A friend admitted this week that, although she appreciated the opportunity to enjoy a four-day long weekend in early spring, she remained mystified at its timing. “Every year, it’s different — sometimes it occurs in early April, sometimes later.

A friend admitted this week that, although she appreciated the opportunity to enjoy a four-day long weekend in early spring, she remained mystified at its timing.

“Every year, it’s different — sometimes it occurs in early April, sometimes later. This year, it’s in March. If Easter is about celebrating a holy person’s death and rebirth, wouldn’t the dates be specific, like Christmas?”

The timing of this most holy of Christian holidays is tied to the lunar cycle, just as the new year is in many Asian cultures. China, Vietnam, Korea and Tibet, for example, each celebrate their traditional new year according to the Chinese lunisolar calendar.

Such calendars track the astronomical cycles of both the moon and the sun.

The two cycles don’t match up, so, under these calendars, the length of moon-based months is artificially adjusted to keep it more or less in sync with the solar year or seasons.

The Chinese lunisolar calendar puts new year on the second new moon after winter solstice, or late January to mid- to late February. Other Asian cultures follow a different sun–moon calendar. Our Cambodian, Laotian, Sri Lankan, Bengali and Thai friends usually celebrate their new year in late March or April — about the time we celebrate chocolate eggs.

The Muslim New Year, on the other hand, tracks a purely lunar calendar, and might fall in any season.

“Tying such an important holy day to the moon seems pretty pagan for a religion that spent much of its history intent on either converting or killing pagans,” my friend remarked.

She had pinpointed one of the ironies of Easter. The other great irony is Easter’s modern-day emissary — a rabbit. The Easter bunny is a potent pagan symbol of fertility. Furthermore, this bunny performs miracles by laying eggs… that hatch into chickens. Eggs and chickens — whichever came first — are also fertility symbols lifted from pre-Christian European cultures.

The word Easter, too, underscores fertility, sharing a root with estrus — the in-heat state that causes female cats to caterwaul and female dogs to gnaw at the gate to get to freedom and the neighbourhood’s hounds. It’s profane stuff for a sacred day.

A more recent, occasional interpretation of Easter bunny eggs leans into stranger territory. A few chocolate purveyors have started selling Easter eggs shaped like cartoon representations of dinosaur eggs.
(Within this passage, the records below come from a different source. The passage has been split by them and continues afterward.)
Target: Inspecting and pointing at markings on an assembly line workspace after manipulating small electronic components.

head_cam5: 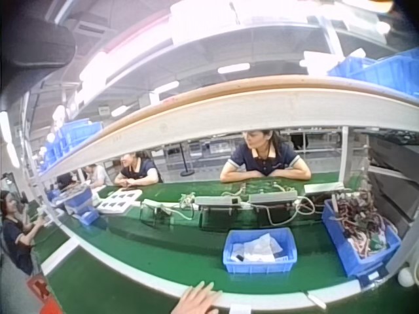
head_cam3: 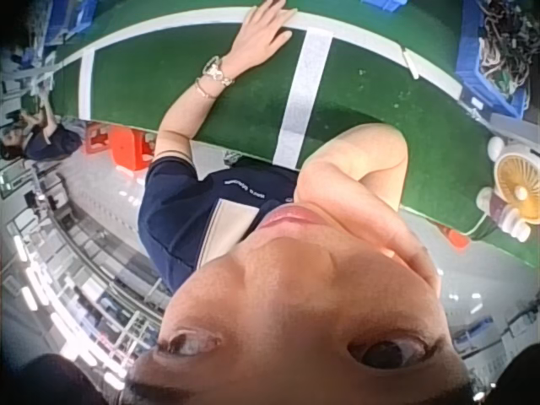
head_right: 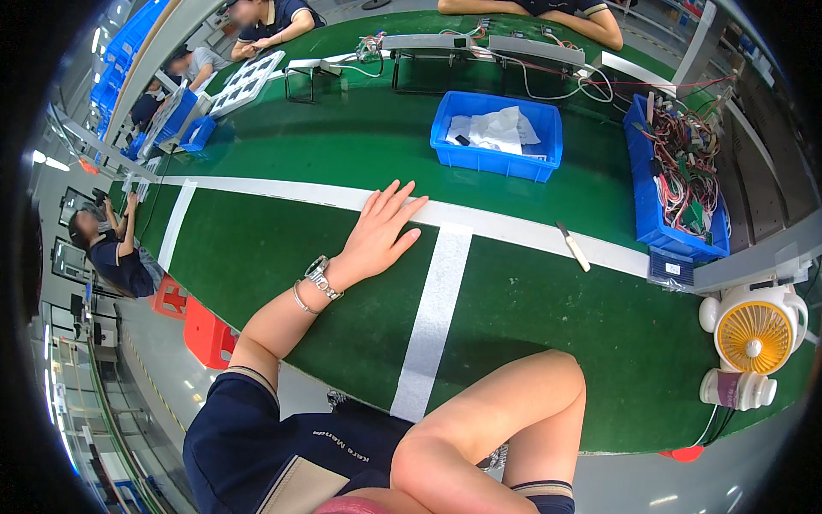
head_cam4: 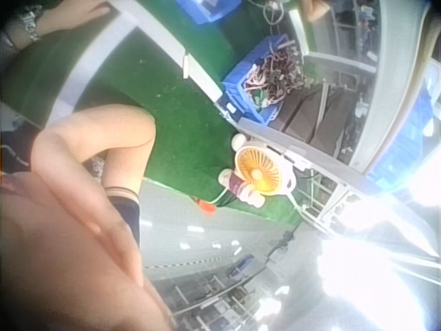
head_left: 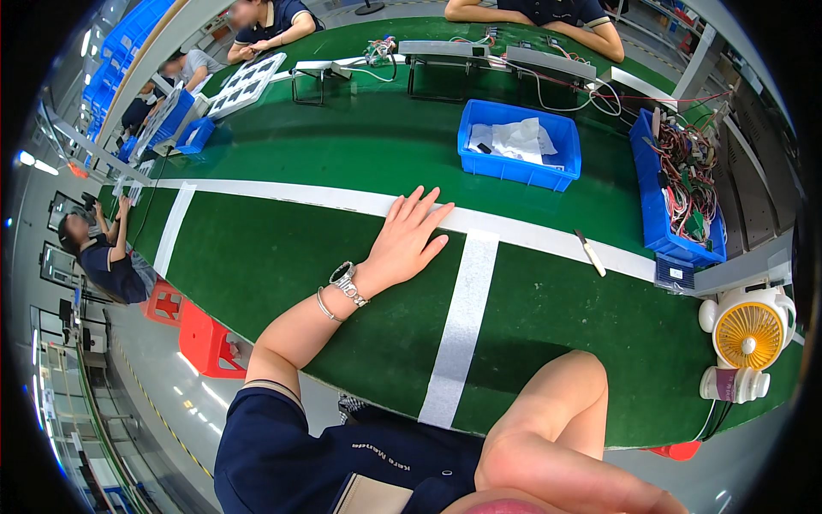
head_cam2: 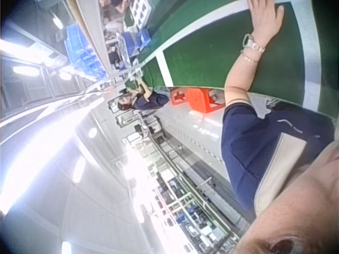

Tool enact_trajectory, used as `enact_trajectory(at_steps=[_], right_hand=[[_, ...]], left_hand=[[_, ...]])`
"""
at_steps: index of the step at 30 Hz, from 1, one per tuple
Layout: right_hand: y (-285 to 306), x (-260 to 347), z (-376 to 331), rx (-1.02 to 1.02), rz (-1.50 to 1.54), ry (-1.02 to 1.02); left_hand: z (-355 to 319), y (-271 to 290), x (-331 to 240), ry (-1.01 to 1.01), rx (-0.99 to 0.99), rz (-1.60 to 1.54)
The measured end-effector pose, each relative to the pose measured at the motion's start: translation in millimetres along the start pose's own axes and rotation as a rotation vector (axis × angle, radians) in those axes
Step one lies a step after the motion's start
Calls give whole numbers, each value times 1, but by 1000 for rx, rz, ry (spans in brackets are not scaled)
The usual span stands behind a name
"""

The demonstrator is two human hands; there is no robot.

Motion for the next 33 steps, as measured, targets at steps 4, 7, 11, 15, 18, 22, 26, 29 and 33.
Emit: enact_trajectory(at_steps=[4, 7, 11, 15, 18, 22, 26, 29, 33], right_hand=[[-5, -4, -2, -86, -3, 79], [-10, 0, -1, -144, -84, 26], [6, 31, 16, 204, -332, -264], [24, 35, 37, 486, -304, -327], [-14, 16, 11, -13, -338, -160], [-11, 14, 2, -95, -347, -62], [-10, 15, 3, -86, -301, -113], [-15, 39, 4, -50, -479, -333], [-19, 31, 2, -126, -380, -255]], left_hand=[[0, 0, -1, 0, -2, -1], [-5, 1, 2, 10, -16, 11], [3, -2, -1, -17, -17, 1], [5, -1, -2, -13, 5, 2], [-5, 1, 2, 19, 2, -4], [0, 1, 0, 6, 8, 1], [-2, 0, 1, 11, 11, -2], [3, 1, -2, -4, 9, -6], [2, 1, -2, 1, 10, -6]])
Point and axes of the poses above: each hand's wrist, its own z-axis towards the middle knuckle, its own y-axis out of the back of the hand, x = y × z, the point moved 1 cm from there along z, towards the middle knuckle, and after that the axes turned 9 degrees about -y, right-handed, at the moved point
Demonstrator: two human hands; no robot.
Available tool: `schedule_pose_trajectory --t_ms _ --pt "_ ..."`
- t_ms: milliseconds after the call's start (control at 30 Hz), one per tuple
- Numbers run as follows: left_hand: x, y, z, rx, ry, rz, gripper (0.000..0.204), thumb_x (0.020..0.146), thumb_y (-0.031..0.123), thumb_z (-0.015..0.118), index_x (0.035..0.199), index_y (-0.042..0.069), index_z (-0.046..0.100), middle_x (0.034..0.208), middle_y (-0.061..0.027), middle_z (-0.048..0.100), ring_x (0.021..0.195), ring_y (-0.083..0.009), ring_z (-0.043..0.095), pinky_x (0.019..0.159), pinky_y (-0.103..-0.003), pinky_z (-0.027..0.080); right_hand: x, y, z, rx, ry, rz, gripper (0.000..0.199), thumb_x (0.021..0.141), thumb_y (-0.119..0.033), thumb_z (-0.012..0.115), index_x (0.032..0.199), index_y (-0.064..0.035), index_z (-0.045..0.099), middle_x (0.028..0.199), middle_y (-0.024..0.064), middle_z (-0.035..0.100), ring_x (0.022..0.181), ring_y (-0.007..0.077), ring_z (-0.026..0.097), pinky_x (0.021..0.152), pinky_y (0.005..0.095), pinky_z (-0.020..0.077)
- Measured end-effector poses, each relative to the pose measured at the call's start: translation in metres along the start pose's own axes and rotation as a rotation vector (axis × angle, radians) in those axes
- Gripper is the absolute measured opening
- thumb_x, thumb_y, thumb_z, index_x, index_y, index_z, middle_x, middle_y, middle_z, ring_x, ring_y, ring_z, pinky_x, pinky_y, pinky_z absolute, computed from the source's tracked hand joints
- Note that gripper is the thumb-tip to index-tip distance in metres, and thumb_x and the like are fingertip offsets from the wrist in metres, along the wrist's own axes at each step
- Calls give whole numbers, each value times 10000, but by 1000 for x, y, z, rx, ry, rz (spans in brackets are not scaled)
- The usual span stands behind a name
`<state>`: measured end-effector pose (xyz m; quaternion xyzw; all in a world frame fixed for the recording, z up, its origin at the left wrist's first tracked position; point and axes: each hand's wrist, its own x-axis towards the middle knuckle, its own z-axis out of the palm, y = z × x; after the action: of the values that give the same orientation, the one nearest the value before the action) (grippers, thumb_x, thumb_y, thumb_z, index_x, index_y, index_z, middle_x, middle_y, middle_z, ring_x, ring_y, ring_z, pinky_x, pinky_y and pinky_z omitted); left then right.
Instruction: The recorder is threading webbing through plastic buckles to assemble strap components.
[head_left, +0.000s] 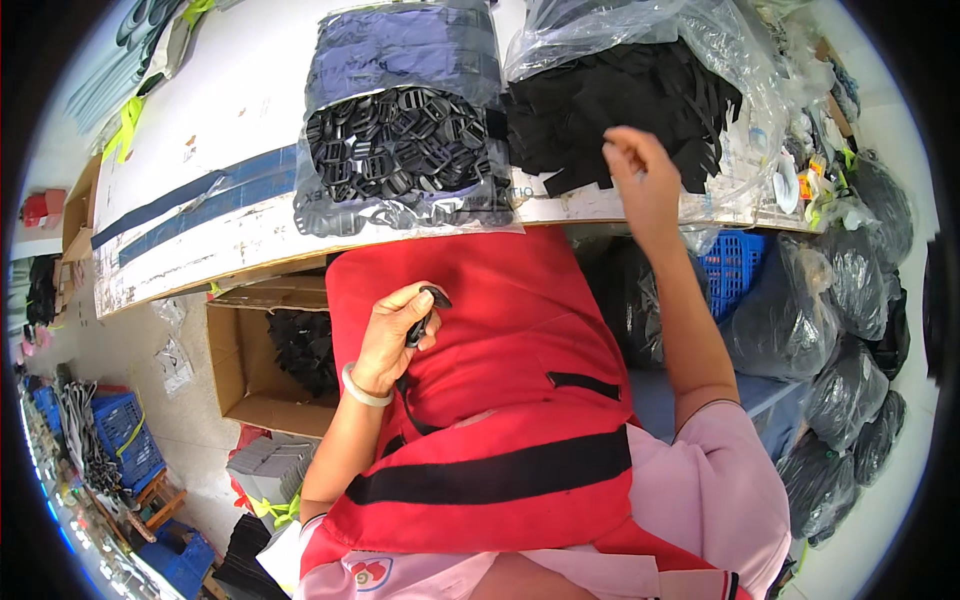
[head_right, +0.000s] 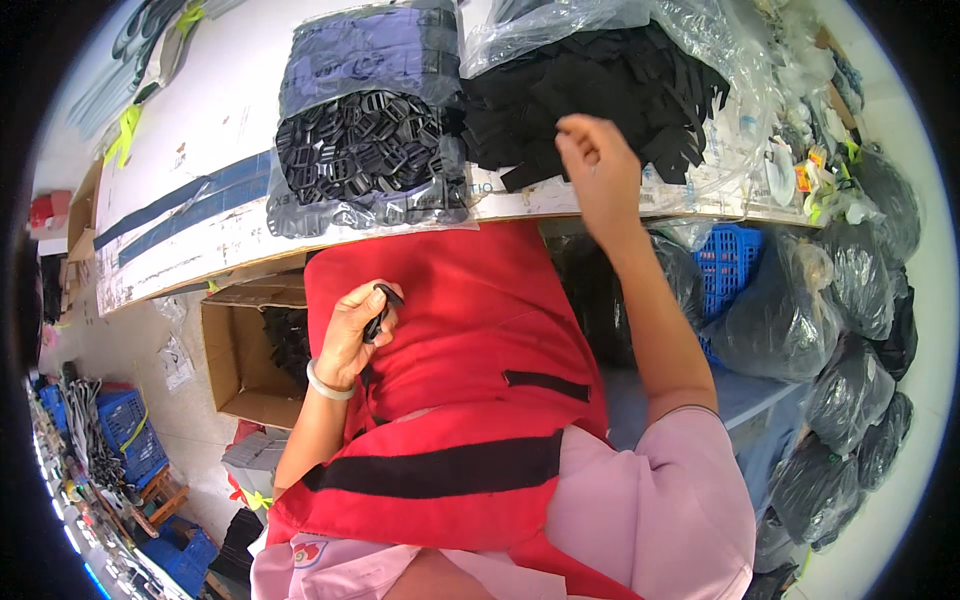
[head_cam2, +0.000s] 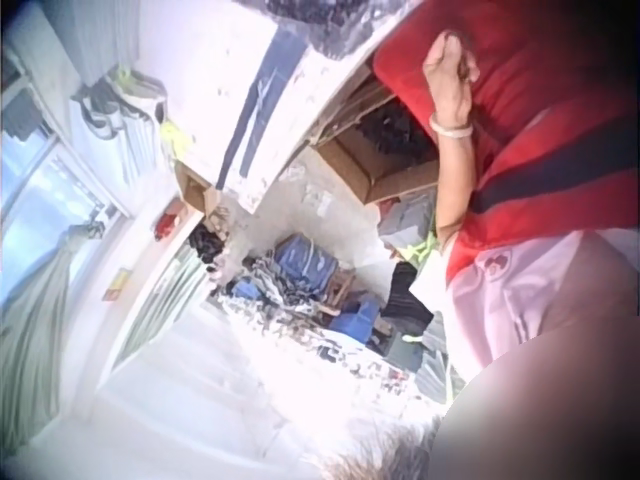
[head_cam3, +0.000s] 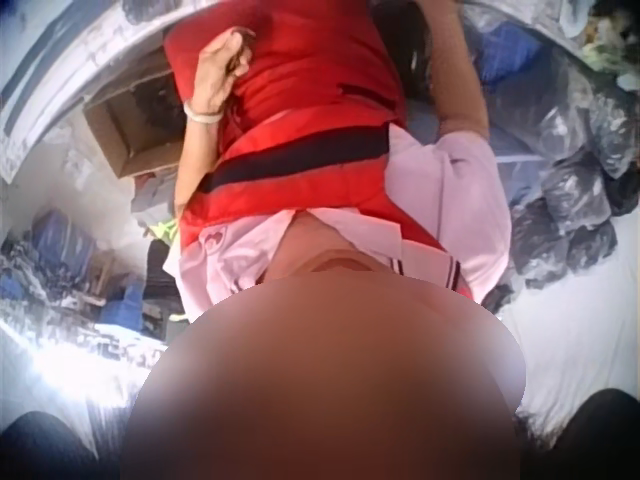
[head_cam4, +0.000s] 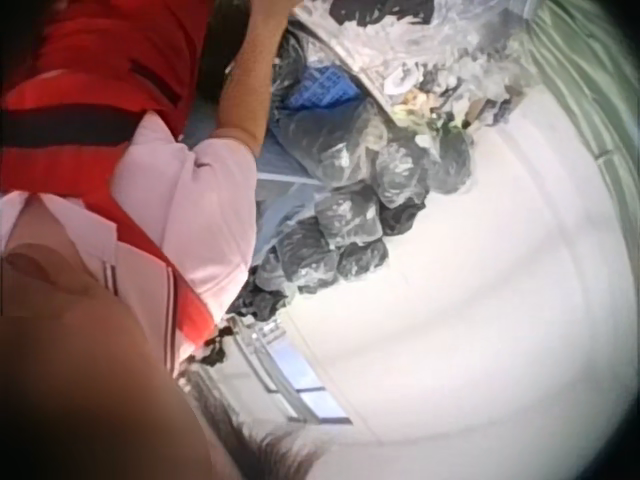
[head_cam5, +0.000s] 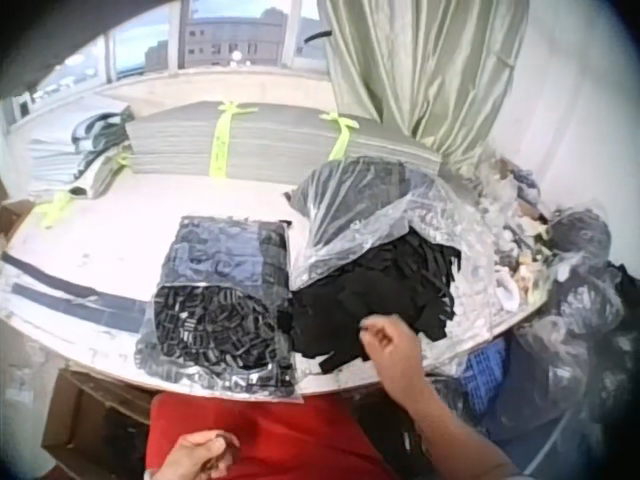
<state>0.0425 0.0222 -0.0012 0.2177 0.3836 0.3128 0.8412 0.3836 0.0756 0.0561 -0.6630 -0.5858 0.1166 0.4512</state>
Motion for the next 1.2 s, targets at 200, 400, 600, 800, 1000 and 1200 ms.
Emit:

Given that paleontologists determined only within recent decades that birds are direct descendants of dinosaurs — and might even be dinosaurs — this riff on the Easter-bunny miracle starts to make a weird kind of pointy-headed sense.

Yes, Easter as modern westerners — and particularly marketers — celebrate it contains many metaphors open to interpretation.

As to its timing, I asked a family member who attends mass several times a week how Easter’s timing is determined each year. Her answer — “I look in the calendar” — circled me back to more metaphorical chickens and eggs.

Actually, Easter is the reason for the Gregorian calendar, the calendar we and most other western cultures use today. Before Pope Gregory XIII introduced this version in October 1582, the calendar year was mismatched from the seasons by about nine days, and the drift was growing wider by about 10 minutes every year. Because Easter Sunday is tied to the spring equinox, the Roman Catholic Church decreed the drift undesirable.

The Gregorian calendar adjusts for the mismatch by omitting three leap days every 400 years.

Under the Gregorian calendar, the mean length of the calendar year changed from 365 days and six hours to 365 days, five hours, 49 minutes and 12 seconds.

Today, Easter is calculated according to the lunisolar Gregorian calendar, with a few, key ecclesiastical decisions thrown in. These long-ago decrees influence the calculations and cause the uninitiated to refer to their calendars instead of trying to work it out on their own.

Like the pre-empting of pagan rabbit, egg and chicken symbols, they also add a layer of mysterious complexity to the modern weekend named in honour of springtime fertility.